Go through the data below and retype all of it exactly.
Start of Block
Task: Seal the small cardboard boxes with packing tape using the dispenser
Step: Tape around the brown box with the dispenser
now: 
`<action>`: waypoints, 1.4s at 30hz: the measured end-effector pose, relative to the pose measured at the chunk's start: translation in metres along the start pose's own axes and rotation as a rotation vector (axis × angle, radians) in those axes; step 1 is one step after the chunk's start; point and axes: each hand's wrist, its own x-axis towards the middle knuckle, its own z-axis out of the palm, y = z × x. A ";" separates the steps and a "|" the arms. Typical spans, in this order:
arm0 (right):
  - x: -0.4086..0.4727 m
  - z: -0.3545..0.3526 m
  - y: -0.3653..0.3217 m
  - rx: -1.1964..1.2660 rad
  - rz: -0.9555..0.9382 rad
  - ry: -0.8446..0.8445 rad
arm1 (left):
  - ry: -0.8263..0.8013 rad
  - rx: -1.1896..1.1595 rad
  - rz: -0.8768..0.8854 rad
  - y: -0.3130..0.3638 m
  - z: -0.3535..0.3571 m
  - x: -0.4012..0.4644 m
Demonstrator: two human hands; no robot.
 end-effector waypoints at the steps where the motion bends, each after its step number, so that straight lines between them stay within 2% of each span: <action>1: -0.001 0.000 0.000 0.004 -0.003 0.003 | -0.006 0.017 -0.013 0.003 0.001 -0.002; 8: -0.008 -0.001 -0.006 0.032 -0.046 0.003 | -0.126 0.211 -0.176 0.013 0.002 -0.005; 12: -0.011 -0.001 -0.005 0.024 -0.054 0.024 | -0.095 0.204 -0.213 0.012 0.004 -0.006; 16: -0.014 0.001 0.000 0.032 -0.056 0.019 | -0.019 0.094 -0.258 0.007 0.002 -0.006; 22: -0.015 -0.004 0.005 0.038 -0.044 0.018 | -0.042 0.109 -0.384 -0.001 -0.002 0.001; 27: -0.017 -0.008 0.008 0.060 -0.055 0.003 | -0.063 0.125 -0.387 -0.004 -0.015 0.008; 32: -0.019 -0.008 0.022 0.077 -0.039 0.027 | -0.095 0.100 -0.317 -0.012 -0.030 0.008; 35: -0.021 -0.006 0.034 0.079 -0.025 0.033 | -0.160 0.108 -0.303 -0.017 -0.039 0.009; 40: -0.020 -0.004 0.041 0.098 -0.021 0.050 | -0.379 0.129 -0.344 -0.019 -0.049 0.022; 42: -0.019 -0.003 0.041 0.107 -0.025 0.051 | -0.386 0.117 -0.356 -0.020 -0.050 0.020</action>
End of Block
Answer area =
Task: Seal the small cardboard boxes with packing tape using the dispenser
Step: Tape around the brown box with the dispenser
now: 
`<action>`: waypoints, 1.4s at 30hz: the measured end-effector pose, relative to the pose measured at the chunk's start: translation in metres along the start pose's own axes and rotation as a rotation vector (axis × angle, radians) in those axes; step 1 is one step after the chunk's start; point and axes: each hand's wrist, its own x-axis towards the middle knuckle, its own z-axis out of the palm, y = z × x. A ";" separates the steps and a "|" the arms. Typical spans, in this order:
arm0 (right):
  - x: -0.4086..0.4727 m
  - z: -0.3545..0.3526 m
  - y: -0.3653..0.3217 m
  - rx: -1.1964..1.2660 rad
  - rz: -0.9555..0.9382 rad
  - ry: -0.8446..0.8445 rad
arm1 (left):
  - ry: -0.8263..0.8013 rad
  - rx: -1.1896..1.1595 rad
  - rz: -0.8768..0.8854 rad
  - y: -0.3130..0.3638 m
  - z: -0.3535..0.3571 m
  - x: -0.4012..0.4644 m
Demonstrator: two human hands; no robot.
 end-effector waypoints at the steps where the motion bends, each after its step number, so that straight lines between them stay within 2% of each span: <action>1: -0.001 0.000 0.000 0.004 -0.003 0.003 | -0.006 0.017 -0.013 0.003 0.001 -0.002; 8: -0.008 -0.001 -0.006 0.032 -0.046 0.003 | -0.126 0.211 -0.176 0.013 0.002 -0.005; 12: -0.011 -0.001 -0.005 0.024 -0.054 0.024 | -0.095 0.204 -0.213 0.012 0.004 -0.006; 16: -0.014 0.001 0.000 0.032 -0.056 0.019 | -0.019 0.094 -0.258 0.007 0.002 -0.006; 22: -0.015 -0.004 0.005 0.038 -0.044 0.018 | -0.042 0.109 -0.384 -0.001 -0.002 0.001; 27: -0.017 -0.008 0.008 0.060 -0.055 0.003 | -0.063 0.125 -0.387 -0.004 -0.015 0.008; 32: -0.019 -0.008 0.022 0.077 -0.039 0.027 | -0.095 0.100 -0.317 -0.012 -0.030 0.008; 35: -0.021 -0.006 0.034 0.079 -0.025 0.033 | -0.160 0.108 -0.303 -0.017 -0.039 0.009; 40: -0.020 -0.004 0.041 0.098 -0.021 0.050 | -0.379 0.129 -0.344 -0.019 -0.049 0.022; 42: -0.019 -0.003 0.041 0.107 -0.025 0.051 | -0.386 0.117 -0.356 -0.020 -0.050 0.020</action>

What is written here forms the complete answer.